Although I liked little Suzanne’s story better. Dragons are cool.

I imagine there will be varying results, but it’s been interesting to focus on the early childhood of some of these characters in addition to or as opposed to the revelation of their crime. The first season held a kind of mystery element in uncovering what these women did to earn orange, this season looks to share more of who they beyond the color.

Random thoughts:

  • It was a nice touch to show us Crazy Eyes’ POV when she was upside down. Metaphors abound.
  • Larry’s conversation with the reporter sets up the potential for Piper to become the center of a detective story. Could she ultimately be a hero for exposing corruption?
  • Suzanne is going to love Game of Thrones. Love it.
  • Praise Mr. Christ, they got rid of those ridiculous Pennsatucky teeth.
  • Vee is a firecracker thrown into the barrel, and Toussaint is a rock star.
  • There’s no way a guy with a prosthetic leg would take that long to realize he could use it to smuggle things in.

Today’s Lesson: Relax, Omar.


Ep. 4 “A Whole Other Hole”

Orange is the New Black works blue. Really blue. Back of the throat blue. And it does it really well. The quotables on this show are excellent. Two that stand out this episode:

  1. “I can hear you, you old cunt.”
  2. “Giant, pubey, lady beard thing.”

Vulgar magic. Also, obviously anatomically educational.

There’s a trick that sitcoms use when things are getting stale where they pair up characters who usually don’t spend much time together — either the awkwardness or fresh chemistry helps things float on. It can also lead to Joey being in love with Rachel, but usually it’s a short term pivot. Orange doesn’t want to wait to push disparate personalities together, so we get Piper bunking with Red (Kate Mulgrew). An Odd Couple routine from them is promising.

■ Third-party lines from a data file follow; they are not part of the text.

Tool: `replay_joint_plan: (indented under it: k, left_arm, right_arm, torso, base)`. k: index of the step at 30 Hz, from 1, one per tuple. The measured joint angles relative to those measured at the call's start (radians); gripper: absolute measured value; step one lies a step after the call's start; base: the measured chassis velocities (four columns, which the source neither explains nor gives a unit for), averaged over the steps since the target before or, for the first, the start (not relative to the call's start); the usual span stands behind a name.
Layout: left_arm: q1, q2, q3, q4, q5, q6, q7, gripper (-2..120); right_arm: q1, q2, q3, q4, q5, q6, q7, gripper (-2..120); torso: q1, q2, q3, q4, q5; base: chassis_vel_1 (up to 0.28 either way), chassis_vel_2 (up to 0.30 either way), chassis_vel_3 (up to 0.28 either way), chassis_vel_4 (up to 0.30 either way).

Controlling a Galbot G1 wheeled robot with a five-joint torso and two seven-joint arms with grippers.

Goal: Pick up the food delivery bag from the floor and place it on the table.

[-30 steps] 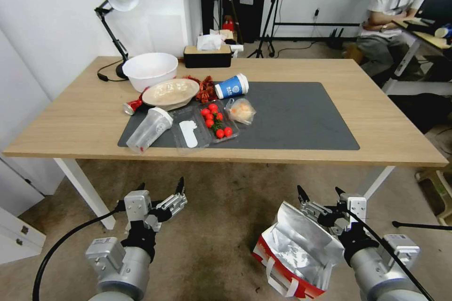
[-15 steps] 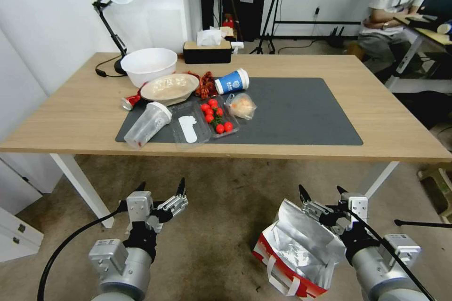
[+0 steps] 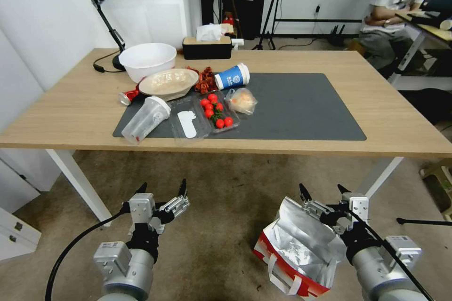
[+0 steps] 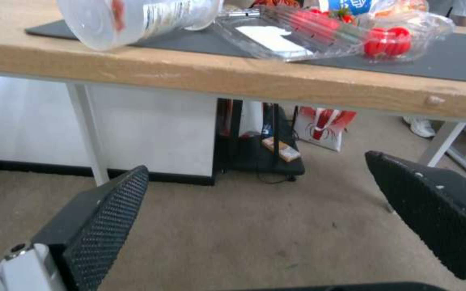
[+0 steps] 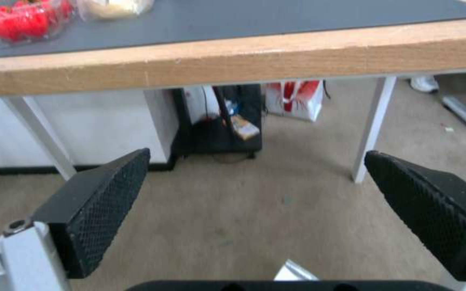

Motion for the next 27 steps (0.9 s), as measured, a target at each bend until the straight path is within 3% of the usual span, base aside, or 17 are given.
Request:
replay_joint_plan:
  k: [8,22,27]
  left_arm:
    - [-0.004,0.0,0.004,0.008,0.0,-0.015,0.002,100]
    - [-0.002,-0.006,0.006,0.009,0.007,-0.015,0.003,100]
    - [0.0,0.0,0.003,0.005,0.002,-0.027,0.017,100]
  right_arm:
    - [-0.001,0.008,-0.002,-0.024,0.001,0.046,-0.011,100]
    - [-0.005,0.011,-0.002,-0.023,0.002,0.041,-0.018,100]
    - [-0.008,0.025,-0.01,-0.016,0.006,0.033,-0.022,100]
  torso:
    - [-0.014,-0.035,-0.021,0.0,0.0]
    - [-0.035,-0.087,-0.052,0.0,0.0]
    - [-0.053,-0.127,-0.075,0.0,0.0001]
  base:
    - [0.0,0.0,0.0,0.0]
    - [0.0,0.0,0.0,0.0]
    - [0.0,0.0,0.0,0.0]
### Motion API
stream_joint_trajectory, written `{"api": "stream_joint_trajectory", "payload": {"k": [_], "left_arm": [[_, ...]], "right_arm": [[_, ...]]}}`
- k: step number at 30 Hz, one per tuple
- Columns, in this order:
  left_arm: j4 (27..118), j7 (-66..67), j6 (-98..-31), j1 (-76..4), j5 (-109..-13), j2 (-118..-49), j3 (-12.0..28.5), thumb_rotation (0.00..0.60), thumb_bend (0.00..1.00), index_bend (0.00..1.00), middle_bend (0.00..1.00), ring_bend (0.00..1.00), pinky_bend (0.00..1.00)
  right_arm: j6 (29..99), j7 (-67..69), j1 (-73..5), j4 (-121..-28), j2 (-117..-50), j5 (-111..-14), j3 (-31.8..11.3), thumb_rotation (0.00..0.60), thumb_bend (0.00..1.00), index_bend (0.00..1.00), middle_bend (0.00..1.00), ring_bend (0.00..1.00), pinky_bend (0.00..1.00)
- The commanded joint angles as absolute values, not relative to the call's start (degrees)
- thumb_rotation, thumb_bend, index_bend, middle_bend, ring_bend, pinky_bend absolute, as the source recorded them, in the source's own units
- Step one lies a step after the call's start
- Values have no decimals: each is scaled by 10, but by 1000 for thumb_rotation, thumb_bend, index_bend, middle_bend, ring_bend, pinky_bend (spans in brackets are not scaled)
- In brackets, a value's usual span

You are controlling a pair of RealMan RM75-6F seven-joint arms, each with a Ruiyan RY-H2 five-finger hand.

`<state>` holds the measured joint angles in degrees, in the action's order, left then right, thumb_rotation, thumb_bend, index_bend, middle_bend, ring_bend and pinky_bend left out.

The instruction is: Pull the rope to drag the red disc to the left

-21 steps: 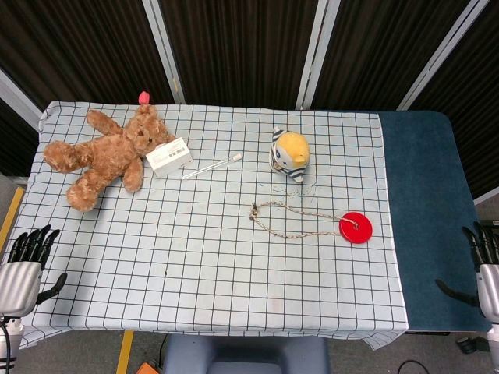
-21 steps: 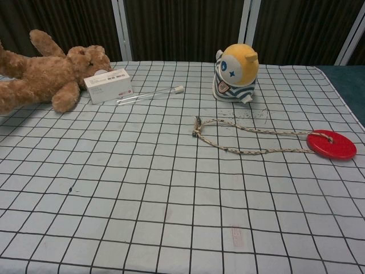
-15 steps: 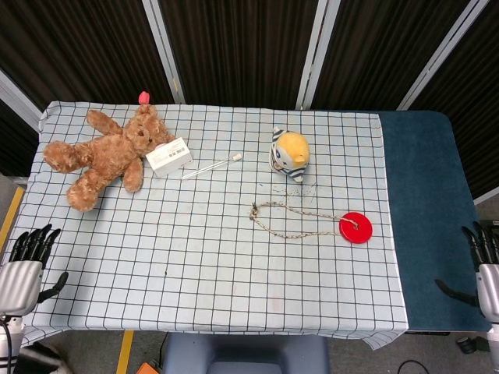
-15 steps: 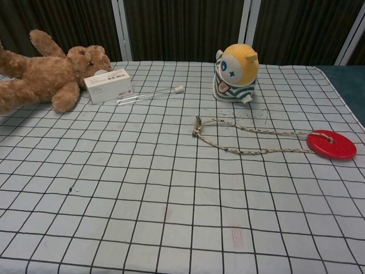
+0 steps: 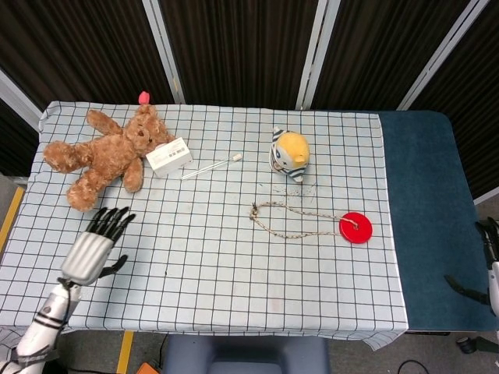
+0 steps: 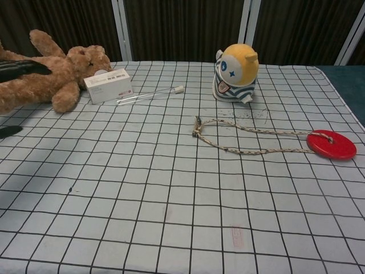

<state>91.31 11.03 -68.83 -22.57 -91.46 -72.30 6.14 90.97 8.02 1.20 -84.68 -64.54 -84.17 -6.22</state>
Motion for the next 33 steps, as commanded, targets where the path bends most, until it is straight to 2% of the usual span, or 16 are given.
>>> {"api": "stream_joint_trajectory", "payload": {"k": [1,3,6,11,20,33], "left_arm": [[909,147,-626,-286,-915,-768,86,600,347,0,0,0,0],[906,153,-618,-295,-914,-776,88,600,347,0,0,0,0],[855,195,-532,-374,-903,-852,108,600,347,0,0,0,0],[784,217,-479,-432,-869,-922,121,600,347,0,0,0,0],[687,234,-439,-506,-851,-1008,125,600,346,0,0,0,0],[566,217,-391,-598,-820,-1082,144,600,349,0,0,0,0]], "right_arm": [[908,81,12,-847,-644,-841,-63,600,29,0,0,0,0],[908,81,12,-848,-643,-840,-63,600,29,0,0,0,0],[903,88,11,-845,-641,-837,-63,600,29,0,0,0,0],[902,100,13,-836,-642,-830,-65,600,29,0,0,0,0],[894,116,14,-820,-648,-820,-67,600,29,0,0,0,0],[886,135,16,-799,-652,-807,-70,600,29,0,0,0,0]]}}
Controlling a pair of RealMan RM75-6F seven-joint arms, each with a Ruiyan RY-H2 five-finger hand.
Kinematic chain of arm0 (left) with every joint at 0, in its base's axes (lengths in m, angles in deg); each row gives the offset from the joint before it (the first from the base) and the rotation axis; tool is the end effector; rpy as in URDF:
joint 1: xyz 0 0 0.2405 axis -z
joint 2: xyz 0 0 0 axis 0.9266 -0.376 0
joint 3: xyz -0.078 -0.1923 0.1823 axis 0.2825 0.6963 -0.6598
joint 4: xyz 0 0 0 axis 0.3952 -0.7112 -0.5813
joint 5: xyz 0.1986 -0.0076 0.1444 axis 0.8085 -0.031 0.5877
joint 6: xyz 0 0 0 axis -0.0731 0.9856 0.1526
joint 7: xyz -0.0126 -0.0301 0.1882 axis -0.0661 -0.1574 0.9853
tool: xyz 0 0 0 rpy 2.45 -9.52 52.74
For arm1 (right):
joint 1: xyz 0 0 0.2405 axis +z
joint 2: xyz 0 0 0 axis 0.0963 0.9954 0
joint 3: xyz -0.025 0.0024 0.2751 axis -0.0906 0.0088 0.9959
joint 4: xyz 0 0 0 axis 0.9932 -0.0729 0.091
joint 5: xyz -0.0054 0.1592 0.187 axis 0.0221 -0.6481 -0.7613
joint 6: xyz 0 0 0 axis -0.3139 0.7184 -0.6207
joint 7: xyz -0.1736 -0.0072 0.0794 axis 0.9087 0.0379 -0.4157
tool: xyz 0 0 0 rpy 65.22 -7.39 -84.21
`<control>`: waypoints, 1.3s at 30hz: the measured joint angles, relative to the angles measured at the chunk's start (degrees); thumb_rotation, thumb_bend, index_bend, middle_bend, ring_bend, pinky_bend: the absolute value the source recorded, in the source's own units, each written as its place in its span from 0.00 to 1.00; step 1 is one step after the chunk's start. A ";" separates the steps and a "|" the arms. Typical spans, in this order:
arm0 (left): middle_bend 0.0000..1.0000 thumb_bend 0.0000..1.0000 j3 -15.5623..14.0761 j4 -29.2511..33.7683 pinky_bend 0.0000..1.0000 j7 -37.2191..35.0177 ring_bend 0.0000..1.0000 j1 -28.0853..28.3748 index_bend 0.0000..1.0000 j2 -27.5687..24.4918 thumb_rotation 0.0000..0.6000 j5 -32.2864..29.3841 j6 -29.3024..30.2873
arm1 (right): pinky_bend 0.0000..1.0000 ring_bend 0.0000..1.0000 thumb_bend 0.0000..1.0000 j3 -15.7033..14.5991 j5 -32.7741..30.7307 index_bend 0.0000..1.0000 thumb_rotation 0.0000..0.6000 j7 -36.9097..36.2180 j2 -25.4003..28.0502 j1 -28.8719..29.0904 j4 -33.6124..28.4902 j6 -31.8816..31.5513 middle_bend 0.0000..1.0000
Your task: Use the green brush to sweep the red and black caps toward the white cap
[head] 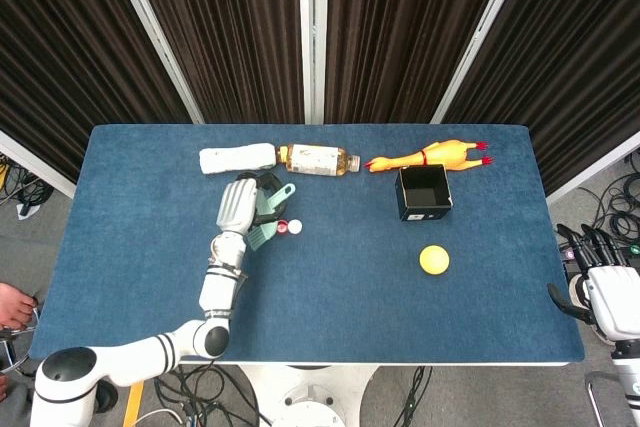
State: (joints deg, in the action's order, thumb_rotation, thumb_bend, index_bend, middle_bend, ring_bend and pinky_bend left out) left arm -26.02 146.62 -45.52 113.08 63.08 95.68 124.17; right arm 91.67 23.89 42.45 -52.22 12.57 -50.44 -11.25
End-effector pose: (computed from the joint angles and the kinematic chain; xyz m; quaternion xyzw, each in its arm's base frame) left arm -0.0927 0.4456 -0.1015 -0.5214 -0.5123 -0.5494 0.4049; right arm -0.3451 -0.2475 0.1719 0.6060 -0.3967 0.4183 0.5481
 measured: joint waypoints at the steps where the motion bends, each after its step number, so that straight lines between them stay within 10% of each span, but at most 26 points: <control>1: 0.62 0.42 -0.51 1.16 0.26 0.19 0.43 -0.73 0.54 -0.62 1.00 0.18 0.41 | 0.02 0.00 0.24 -0.02 0.10 0.03 1.00 -0.06 -0.08 0.16 0.09 0.22 0.16; 14: 0.62 0.42 -9.43 8.77 0.26 1.19 0.43 -11.24 0.54 -4.57 1.00 3.06 6.99 | 0.02 0.00 0.24 -0.12 1.01 0.03 1.00 -0.36 -0.33 0.89 0.28 0.59 0.16; 39: 0.62 0.42 -0.02 -14.35 0.34 -12.12 0.43 -1.43 0.54 9.64 1.00 5.20 -0.73 | 0.02 0.00 0.24 -0.47 -0.02 0.03 1.00 -0.40 0.45 -0.57 -0.05 -0.61 0.16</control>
State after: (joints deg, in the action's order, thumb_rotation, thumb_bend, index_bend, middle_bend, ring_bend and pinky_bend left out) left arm -26.03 132.28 -57.64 111.65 72.73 100.88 123.44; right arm 91.20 23.87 42.05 -51.77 11.99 -50.49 -11.86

Meanwhile, Brook is having the exact opposite experience that Piper had. Sure, she cried the first night, but she’s held on to her moronic sunshine like she’s not even locked up. Oblivious and impenetrable. The question is whether she’s worth a blanket. She is a 5-foot-three Jar Jar Binks.

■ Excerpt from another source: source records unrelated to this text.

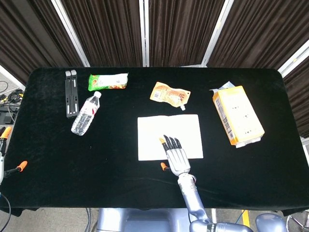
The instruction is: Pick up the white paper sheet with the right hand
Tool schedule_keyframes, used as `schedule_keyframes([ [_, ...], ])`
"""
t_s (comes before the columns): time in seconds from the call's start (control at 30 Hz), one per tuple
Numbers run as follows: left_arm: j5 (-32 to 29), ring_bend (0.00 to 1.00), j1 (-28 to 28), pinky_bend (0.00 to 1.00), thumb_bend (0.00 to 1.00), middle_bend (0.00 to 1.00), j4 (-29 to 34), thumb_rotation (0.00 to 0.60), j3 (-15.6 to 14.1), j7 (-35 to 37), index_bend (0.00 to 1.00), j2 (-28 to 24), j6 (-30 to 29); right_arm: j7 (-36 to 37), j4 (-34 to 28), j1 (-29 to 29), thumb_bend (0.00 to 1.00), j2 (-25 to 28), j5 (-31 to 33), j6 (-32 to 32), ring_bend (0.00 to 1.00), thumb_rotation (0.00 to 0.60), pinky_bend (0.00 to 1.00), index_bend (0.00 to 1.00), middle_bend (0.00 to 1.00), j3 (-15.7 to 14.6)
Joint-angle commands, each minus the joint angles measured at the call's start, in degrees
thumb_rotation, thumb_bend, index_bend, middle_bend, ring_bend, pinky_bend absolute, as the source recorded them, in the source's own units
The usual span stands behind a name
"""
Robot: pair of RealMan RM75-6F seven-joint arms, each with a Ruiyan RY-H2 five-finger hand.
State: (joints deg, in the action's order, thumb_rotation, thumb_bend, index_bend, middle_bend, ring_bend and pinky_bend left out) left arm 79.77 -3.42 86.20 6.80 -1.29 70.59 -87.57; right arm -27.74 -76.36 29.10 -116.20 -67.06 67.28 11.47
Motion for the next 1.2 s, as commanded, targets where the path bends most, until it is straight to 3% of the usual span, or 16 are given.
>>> schedule_keyframes([
  [0.03,-0.3,0.0,0.0,0.0,0.13,0.0,-0.1,0.6,0.2,0.4,0.0,-0.1,0.1,1.0,0.7,0.4,0.2,-0.7,0.2,-0.2,0.0,0.6,0.0,0.0,0.0,0.6],
  [0.67,-2.1,0.0,0.0,0.0,0.13,0.0,-0.9,0.6,0.8,2.3,0.0,-0.6,1.2,3.3,8.6,2.5,0.2,-5.5,1.7,-3.1,0.0,0.6,0.0,0.0,0.0,2.1],
  [0.93,-2.0,0.0,0.2,0.0,0.13,0.0,-0.8,0.6,0.8,3.0,0.0,-0.7,1.0,8.5,14.7,3.0,0.22,-9.5,-3.6,2.8,0.0,0.6,0.0,0.0,0.0,2.8],
  [1.2,-1.4,0.0,0.3,0.0,0.13,0.0,-0.3,0.6,0.8,3.2,0.0,-0.9,0.3,12.6,16.8,2.4,0.34,-11.2,-6.4,7.9,0.0,0.6,0.0,0.0,0.0,4.4],
])
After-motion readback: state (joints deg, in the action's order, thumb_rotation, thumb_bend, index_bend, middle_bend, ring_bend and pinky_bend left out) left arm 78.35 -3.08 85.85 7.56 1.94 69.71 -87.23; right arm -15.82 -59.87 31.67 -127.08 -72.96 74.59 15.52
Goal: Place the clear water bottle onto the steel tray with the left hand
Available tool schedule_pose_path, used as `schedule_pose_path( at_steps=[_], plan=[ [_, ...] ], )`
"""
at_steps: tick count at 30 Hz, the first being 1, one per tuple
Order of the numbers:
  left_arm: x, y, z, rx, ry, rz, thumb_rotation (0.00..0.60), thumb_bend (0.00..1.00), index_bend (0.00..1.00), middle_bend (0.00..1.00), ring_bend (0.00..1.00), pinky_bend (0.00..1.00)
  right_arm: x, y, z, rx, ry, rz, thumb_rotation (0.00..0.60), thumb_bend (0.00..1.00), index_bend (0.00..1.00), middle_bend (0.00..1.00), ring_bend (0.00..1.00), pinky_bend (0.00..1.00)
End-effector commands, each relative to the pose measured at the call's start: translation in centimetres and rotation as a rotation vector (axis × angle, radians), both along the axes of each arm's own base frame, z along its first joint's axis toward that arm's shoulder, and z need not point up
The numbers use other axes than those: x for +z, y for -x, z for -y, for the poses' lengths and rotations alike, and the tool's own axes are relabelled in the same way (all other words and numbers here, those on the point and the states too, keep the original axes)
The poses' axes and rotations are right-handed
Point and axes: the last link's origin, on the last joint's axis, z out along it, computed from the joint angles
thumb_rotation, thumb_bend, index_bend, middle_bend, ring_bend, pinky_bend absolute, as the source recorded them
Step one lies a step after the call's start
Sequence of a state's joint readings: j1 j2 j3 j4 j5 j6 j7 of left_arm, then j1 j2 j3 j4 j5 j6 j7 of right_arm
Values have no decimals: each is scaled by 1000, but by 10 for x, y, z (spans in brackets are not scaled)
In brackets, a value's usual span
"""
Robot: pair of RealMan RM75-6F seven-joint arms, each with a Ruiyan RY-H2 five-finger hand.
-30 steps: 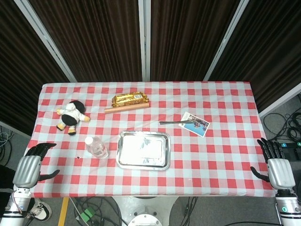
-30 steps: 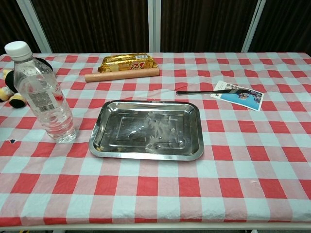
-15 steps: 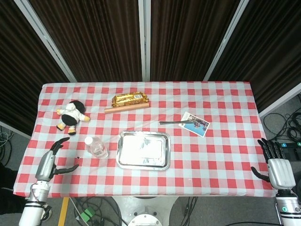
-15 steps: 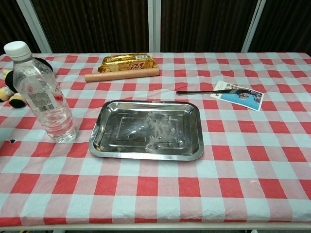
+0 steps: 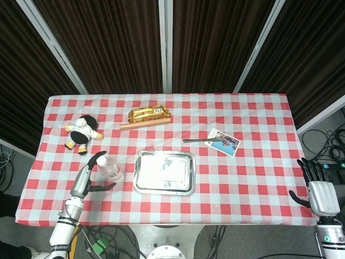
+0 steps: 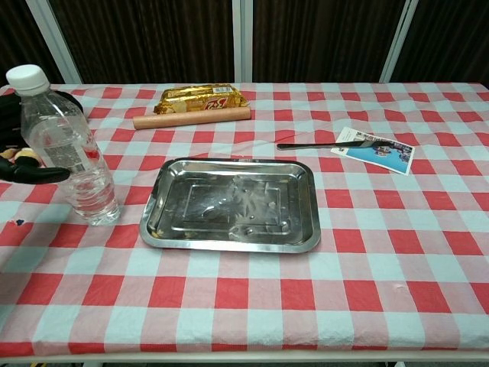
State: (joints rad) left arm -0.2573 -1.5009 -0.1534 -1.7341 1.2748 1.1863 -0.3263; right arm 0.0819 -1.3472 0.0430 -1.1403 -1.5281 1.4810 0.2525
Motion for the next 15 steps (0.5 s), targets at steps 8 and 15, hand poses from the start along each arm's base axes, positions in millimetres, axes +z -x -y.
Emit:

Yael Stone has been a standout since episode one, so it’s good to see her character Lorna in civilian clothes in a backstory that achieves an amazing amount. It exposes her for a self-deception we’d only seen hints of, it defines the length of her insanity (a bomb?) and it serves up compounding emotional trauma. Her driving away from the hospital is the boldest move of the series so far, and her reward was punishing despair.

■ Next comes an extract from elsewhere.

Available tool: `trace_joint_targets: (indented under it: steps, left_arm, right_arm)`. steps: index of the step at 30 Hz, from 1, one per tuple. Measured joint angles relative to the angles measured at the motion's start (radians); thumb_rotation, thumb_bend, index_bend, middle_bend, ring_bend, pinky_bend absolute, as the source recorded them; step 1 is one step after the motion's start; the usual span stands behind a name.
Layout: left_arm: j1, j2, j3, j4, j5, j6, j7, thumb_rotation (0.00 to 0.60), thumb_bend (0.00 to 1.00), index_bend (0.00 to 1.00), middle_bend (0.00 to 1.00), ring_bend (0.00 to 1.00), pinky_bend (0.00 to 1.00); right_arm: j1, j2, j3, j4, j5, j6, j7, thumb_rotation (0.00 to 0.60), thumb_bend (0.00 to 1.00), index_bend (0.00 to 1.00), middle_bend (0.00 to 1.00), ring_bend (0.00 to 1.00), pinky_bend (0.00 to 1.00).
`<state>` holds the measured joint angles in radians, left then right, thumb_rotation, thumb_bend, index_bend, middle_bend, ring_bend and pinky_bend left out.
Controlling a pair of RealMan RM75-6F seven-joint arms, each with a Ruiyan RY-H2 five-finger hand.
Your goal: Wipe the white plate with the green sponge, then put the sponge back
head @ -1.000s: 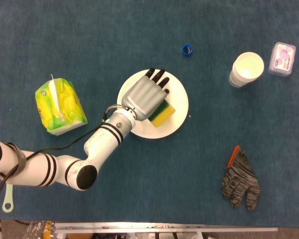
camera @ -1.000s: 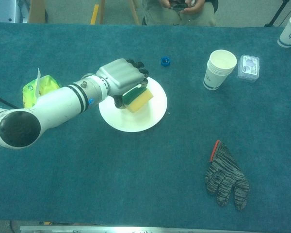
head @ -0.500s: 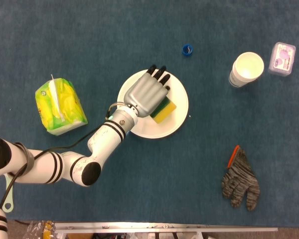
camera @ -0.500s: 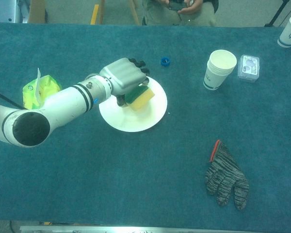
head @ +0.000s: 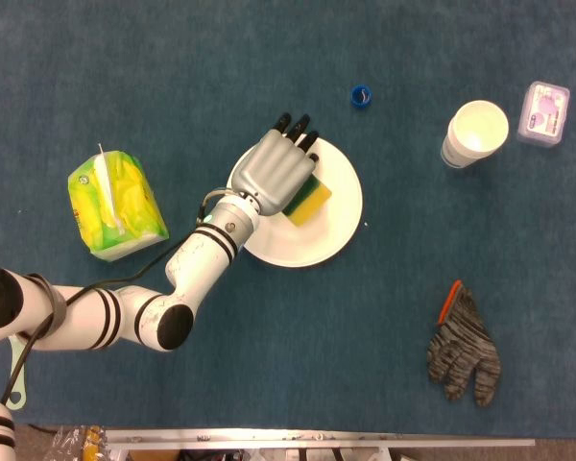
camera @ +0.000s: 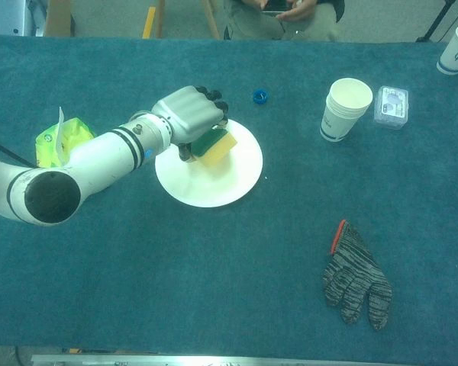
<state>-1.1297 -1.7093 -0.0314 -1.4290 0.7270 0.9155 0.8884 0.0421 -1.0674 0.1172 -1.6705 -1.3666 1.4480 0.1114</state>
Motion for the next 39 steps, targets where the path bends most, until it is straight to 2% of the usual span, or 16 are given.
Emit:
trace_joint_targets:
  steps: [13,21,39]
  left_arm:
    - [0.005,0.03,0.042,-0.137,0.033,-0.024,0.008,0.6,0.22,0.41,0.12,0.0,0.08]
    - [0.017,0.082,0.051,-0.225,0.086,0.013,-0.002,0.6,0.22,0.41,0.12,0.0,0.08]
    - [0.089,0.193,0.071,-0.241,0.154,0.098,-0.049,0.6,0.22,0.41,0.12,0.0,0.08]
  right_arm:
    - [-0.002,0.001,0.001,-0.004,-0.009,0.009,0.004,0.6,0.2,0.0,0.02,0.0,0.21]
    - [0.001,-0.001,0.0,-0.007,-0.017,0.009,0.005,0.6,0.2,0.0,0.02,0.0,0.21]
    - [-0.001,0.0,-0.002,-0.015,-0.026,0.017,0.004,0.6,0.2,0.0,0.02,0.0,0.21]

She’s a fraud in every aspect of her life. The woman who seemed sweet and wonderful, polite but lovelorn. Her crime is lying, her romance is fantasy, her delusion is deep in her veins. Naturally, Stone knocks it right out of the bathtub.

It’s also great that she gets away with it. Being inside that house was consequence enough.

Polly and Larry’s (Jason Biggs) interaction was sweet. Funny how the only people we get to know on the outside find themselves engaged in an invented life.

A stray thought: Vee is The Joker. A genius. Insidious. She’s going to blow up a Gotham hospital and laugh about it.

Today’s Lesson: “Better pussy than smack.” — Big Boo

A veteran of writing about movies for nearly a decade, Scott Beggs has been the Managing Editor of Film School Rejects since 2009. Despite speculation, he is not actually Walter Mathau's grandson. See? He can't even spell his name right.